Es muy bello encontrarse con personas así, personas desconocidas en un día cualquiera que te regalan historias de vida. A veces no nos damos cuenta, pasan desapercibidas a nuestro lado. Vamos cada uno a lo nuestro, sin saber cuánto nos podemos obsequiar unos a otros con una simple sonrisa, una mirada, una palabra.
La taxista siguió hablando de esa misión que había descubierto, como quien descubre un tesoro. Me contó que llevaba siempre unos cuantos rosarios y los repartía a la gente que se montaba en su taxi, si veía ella que eso les haría bien. A veces, me dijo, eran personas que iban o salían del hospital, preocupadas por la enfermedad de alguien querido y allí, con ella, se desahogaban y salían ligeras las lágrimas que se habían tratado de contener por un tiempo. Ella las escuchaba con respeto, acompañaba ese dolor en el largo o corto trayecto que le habían pedido, y al final les regalaba un rosario, una sencilla oración a la que agarrarse en medio del desconsuelo, un ancla de salvación en la tempestad. «La gente lo agradece mucho –me terminó diciendo–; el sufrimiento nos iguala a todos».

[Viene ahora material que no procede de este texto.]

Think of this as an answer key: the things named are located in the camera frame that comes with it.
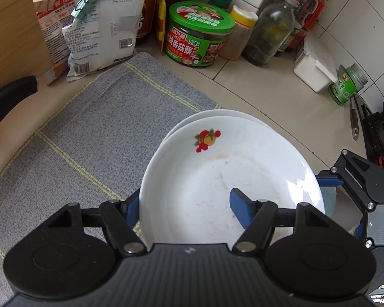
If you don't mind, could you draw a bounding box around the steel kitchen knife black handle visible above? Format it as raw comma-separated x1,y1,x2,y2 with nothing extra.
0,75,39,122

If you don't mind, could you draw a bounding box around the dark soy sauce bottle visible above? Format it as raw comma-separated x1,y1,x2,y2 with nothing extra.
136,0,157,47

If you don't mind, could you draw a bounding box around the clear glass bottle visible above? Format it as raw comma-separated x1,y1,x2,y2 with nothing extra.
241,0,300,67

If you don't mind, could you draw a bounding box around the white plate with fruit print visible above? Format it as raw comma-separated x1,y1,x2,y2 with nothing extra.
139,116,325,246

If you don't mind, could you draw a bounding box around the small green glass jar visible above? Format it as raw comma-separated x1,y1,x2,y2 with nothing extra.
328,63,368,105

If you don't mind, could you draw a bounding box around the red white paper bag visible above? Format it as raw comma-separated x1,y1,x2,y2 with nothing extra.
33,0,79,83

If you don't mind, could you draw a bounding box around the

Le agradecí su historia. Fue un regalo para mí en aquella tarde calurosa, en que no tuve más remedio que coger un taxi si quería llegar a tiempo a mi destino. Esta mujer me hizo comprender que, en cualquier lugar que estemos, desde cualquier situación, podemos ser para el otro un regalo inesperado. Mientras estemos en este mundo hemos de cumplir ese encargo que se nos ha hecho, el de hacer el bien. Y es haciendo bien nuestro trabajo, ya sea en un despacho, en una oficina o conduciendo un taxi. No importa tanto qué hacemos sino cómo lo hacemos, con sentido de misión, con conciencia de ser enviados a construir un mundo mejor y más humano, donde no seamos extraños los unos a los otros, porque todos sabemos que el sufrimiento nos iguala.